Maka, benarlah apa yang dikatakan oleh Bukhaira. Pada usia yang ke 40 tahun, Nabi Muhammad menerima wahyu pertama, setelah ber-tahannus selama beberapa hari di gua Hira.

Tentu saja, Nabi Muhammad tidak siap dengan kehadiran Jibril untuk pertama kalinya. Peristiwa turunnya wahyu pasti menjadi masa-masa yang paling berkesan bagi Nabi Muhammad.

Bagaimana tidak, beliau menggambarkan proses turunnya wahyu seakan dadanya terasa seperti ada suara air yang bergemuruh. Gambaran proses itu menunjukkan betapa dahsyat dan beratnya proses transmisi wahyu kepadanya.

Dalam sebagian riwayat disebutkan bahwa pada masa awal menerima wahyu Nabi Muhammad masih sangat ketakutan. Ketika beliau mendengar suara memanggil-manggil namanya beliau berlari. Keadaan itu dirasa mengkhawatirkan Khadijah.

Dia meminta Abu Bakar agar membujuk Nabi Muhammad untuk berkunjung ke rumah sepupu Khadijah, Waraqah bin Naufal, seorang ahli kitab. Ketika didatangi oleh mereka, Waraqah telah mengetahui tanda kenabian yang tampak pada diri Nabi Muhammad.
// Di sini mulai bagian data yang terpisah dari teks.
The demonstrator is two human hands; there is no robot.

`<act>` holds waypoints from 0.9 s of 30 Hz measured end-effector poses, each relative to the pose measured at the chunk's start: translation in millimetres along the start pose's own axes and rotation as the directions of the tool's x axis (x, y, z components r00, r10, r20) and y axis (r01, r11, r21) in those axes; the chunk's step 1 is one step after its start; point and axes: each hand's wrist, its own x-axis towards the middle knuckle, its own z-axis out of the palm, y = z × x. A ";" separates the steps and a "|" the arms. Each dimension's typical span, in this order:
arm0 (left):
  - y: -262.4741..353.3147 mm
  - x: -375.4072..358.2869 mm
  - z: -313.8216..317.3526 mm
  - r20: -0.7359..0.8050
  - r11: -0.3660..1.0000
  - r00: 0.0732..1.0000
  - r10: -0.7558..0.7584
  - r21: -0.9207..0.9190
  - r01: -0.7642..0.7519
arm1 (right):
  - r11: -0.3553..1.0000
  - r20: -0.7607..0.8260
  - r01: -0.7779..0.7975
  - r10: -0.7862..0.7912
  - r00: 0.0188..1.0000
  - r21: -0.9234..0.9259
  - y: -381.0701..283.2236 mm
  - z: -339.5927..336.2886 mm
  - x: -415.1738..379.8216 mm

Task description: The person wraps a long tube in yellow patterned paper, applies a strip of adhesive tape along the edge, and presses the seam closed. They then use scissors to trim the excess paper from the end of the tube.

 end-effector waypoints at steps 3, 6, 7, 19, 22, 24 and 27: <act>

Setelah Nabi Muhammad mengadukan keadaannya, Waraqah memberikan saran agar Nabi Muhammad tetap tenang dan memperhatikan dengan seksama suara yang terdengar.

Viralnya Al-Qur’an

Viralnya Al-Qur’an di kalangan bangsa Arab telah bermula sejak ia sampai di telinga mereka. Mereka menyadari keindahan bahasa yang dimiliki oleh Al-Qur’an, namun untuk mengakuinya, mereka masih terhimpit tekanan dan kekhawatiran.

Bagaimana mereka tidak khawatir, tradisi mereka terdahulu berakar dengan kokoh bahwa yang berhak memimpin adalah suku yang besar dan kuat. Dengan begitu mereka tidak akan sembarangan mengakui kebenaran ajaran baru yang dibawa oleh Nabi Muhammad. Jika tidak, maka mereka akan kehilangan kedudukan penting di suku mereka.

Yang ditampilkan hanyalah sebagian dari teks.